┌──

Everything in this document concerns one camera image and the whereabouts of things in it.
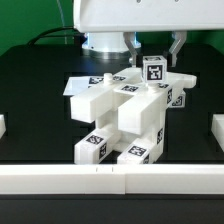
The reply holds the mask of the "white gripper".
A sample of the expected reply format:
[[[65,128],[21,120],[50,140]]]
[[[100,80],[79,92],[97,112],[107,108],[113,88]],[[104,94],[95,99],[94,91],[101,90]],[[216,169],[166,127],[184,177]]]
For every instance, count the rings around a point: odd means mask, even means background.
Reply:
[[[133,32],[174,31],[170,65],[190,30],[224,29],[224,0],[74,0],[74,25],[80,32],[124,32],[136,66]]]

└──

* _TASK STATEMENT_: The records above must be repeated in full and exactly, but without any of the pictures.

* _FINISHED EXERCISE_:
Everything in this document concerns one camera image and the whereabouts of things in it.
The reply holds the mask of the "white gripper".
A sample of the expected reply format:
[[[65,128],[21,120],[50,140]]]
[[[100,80],[79,92],[97,112],[107,108],[113,88]],[[104,94],[95,99],[94,91],[101,90]],[[216,169],[166,127],[184,177]]]
For every instance, count the rings around a point: odd means mask, even means background.
Reply:
[[[133,32],[174,31],[170,65],[190,30],[224,29],[224,0],[74,0],[74,25],[80,32],[124,32],[136,66]]]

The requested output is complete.